** Exercise **
Beginning with the line containing "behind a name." and going on through the line containing "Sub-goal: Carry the", the lines below are to be returned exactly, pictures excluded and nothing added.

___ The data

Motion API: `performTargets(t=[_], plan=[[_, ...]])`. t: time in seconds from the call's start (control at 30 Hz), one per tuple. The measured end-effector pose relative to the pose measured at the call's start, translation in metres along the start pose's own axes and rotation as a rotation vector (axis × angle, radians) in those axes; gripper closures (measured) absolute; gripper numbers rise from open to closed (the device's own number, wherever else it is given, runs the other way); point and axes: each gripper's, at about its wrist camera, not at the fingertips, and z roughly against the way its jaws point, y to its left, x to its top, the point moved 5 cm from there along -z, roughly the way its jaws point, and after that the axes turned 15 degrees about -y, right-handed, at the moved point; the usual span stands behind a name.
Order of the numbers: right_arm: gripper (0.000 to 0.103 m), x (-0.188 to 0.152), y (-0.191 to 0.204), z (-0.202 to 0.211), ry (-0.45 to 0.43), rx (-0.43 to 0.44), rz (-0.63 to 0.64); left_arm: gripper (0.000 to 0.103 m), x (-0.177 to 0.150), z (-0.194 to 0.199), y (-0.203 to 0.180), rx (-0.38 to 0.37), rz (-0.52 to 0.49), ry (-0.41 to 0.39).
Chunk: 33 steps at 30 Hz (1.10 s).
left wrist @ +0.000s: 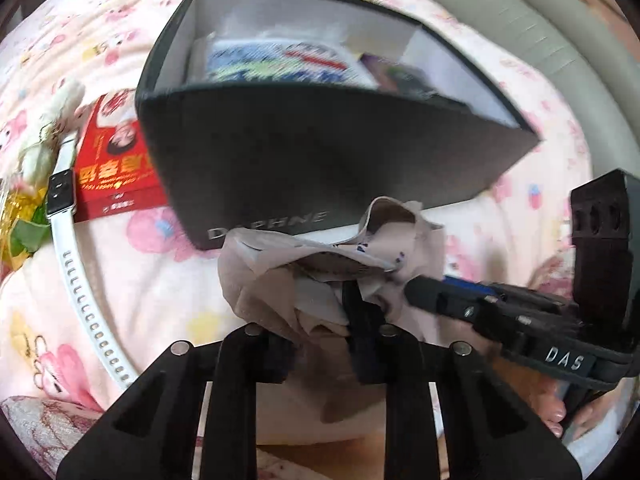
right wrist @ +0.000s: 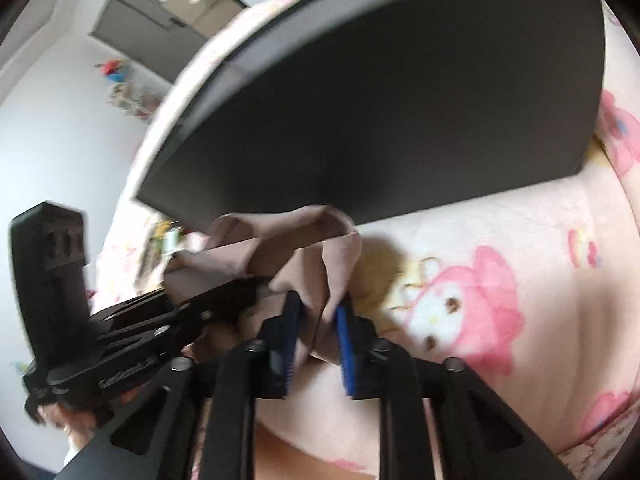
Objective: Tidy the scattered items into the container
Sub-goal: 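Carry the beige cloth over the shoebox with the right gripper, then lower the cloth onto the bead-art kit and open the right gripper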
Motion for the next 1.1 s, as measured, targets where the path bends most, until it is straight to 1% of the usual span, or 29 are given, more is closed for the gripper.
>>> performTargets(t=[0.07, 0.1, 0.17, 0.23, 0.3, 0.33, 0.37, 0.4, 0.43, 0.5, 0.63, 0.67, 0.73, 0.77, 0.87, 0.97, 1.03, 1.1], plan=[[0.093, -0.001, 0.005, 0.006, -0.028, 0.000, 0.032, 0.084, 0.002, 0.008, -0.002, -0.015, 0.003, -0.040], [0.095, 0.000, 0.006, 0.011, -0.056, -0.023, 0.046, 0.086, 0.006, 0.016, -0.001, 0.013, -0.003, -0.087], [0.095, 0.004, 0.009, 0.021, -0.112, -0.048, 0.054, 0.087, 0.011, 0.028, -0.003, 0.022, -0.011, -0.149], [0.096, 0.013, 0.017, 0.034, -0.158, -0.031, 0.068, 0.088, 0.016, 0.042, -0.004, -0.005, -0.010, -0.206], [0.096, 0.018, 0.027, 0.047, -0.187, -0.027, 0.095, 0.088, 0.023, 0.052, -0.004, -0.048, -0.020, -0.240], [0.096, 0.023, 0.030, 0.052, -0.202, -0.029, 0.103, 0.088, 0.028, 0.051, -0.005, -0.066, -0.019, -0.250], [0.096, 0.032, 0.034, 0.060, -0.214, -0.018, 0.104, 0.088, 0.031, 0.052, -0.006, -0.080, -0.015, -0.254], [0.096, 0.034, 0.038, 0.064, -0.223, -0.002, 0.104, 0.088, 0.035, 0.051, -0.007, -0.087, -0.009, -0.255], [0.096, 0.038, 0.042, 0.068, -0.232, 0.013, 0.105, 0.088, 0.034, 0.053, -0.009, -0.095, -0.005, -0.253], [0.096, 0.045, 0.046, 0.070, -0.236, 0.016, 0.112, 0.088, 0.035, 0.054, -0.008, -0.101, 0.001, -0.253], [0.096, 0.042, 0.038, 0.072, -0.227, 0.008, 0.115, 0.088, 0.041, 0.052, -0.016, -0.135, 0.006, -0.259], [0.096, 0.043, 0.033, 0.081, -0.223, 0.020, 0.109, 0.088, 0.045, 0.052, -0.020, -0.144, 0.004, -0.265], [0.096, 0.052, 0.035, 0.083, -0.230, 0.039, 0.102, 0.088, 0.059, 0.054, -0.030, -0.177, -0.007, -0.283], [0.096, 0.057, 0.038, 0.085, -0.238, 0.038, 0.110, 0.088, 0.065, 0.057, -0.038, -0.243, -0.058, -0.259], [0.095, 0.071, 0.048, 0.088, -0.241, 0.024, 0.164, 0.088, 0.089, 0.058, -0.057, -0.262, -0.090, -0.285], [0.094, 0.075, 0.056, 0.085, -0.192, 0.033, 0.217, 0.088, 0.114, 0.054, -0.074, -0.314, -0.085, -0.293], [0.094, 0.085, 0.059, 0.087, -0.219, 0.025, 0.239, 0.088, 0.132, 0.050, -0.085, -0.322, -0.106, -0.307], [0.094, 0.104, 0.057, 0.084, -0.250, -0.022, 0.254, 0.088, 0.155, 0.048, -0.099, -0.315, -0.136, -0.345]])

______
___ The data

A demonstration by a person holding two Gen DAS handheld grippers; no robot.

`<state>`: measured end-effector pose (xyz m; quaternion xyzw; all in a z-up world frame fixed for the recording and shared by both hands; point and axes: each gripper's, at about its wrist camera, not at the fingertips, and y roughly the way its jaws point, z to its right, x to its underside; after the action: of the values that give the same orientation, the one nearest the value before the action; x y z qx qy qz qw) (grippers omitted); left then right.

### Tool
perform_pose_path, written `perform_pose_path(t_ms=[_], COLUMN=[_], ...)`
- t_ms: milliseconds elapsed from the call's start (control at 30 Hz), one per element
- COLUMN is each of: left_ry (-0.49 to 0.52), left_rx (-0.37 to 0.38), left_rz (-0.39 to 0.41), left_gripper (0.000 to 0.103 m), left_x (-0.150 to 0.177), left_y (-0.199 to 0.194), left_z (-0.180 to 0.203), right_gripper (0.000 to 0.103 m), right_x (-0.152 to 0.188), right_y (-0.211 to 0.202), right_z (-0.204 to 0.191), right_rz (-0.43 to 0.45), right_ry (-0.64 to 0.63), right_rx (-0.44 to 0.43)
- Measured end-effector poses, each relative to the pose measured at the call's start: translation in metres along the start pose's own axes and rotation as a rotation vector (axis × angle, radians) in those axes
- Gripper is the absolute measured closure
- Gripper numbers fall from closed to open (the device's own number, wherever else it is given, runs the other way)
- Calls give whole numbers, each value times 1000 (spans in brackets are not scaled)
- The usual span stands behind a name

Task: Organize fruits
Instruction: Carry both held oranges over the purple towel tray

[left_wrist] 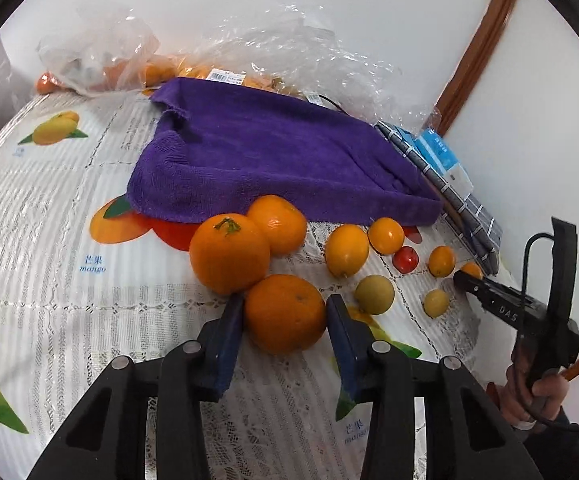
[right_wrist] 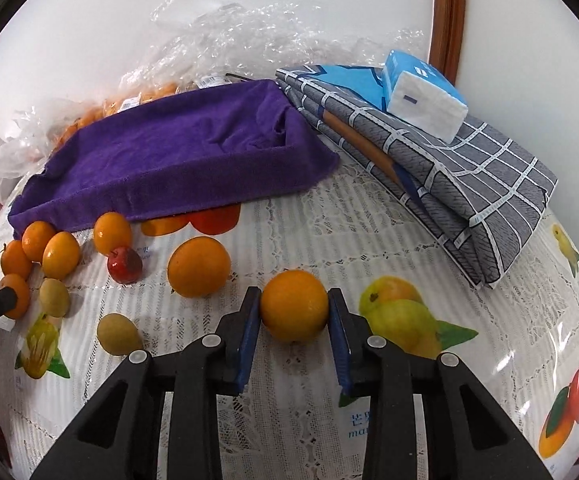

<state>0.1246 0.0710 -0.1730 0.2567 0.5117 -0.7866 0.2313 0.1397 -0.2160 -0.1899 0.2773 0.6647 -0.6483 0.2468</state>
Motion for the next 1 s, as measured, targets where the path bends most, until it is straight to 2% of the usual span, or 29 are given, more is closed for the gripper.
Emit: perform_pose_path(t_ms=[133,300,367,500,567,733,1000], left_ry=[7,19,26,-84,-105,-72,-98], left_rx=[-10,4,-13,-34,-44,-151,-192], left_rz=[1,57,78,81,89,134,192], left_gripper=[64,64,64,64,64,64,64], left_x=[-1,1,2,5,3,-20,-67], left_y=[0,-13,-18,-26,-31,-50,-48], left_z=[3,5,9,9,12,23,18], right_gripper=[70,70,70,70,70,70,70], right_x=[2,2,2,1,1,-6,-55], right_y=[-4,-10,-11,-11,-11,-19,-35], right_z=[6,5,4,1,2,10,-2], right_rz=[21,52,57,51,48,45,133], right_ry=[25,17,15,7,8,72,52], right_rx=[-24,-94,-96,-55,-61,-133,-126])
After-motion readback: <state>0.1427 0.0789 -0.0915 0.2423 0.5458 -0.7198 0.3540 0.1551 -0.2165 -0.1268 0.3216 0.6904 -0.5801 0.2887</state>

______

** Task answer **
Motion API: `performTargets(t=[_], plan=[[_, ...]])`. t: time in seconds from the call's start (control at 30 Hz), one per tuple. The measured end-effector pose relative to the pose measured at the call's start, translation in metres along the start pose's own axes and rotation as a rotation vector (axis × angle, radians) in those axes; gripper closures (measured) absolute; gripper numbers rise from open to closed (the device's own number, wherever else it is given, runs the other way); point and axes: each gripper's, at about its wrist camera, not at the fingertips, and z roughly against the way its jaws point, y to its left, x to its top, the point moved 5 cm from there along -z, roughly the way its jaws point, and after that the axes turned 15 degrees about -y, right-handed, at the moved point; the usual span stands behind a name.
Order of the numbers: right_arm: gripper (0.000 to 0.103 m), x (-0.188 to 0.152), y (-0.191 to 0.204), z (-0.202 to 0.211), ry (-0.45 to 0.43), rx (-0.43 to 0.44), rz (-0.63 to 0.64); left_arm: gripper (0.000 to 0.103 m), x (-0.177 to 0.150), z (-0.194 to 0.199), y (-0.203 to 0.180), rx (-0.38 to 0.37), rz (-0.52 to 0.49), ry (-0.41 to 0.39).
Chunk: 33 steps at 30 Hz (1.10 s).
left wrist @ +0.000s: 
right wrist @ +0.000s: 
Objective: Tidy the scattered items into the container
Sub-goal: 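Carry the beige cloth over the shoebox with the right gripper, then lower the cloth onto the bead-art kit and open the right gripper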

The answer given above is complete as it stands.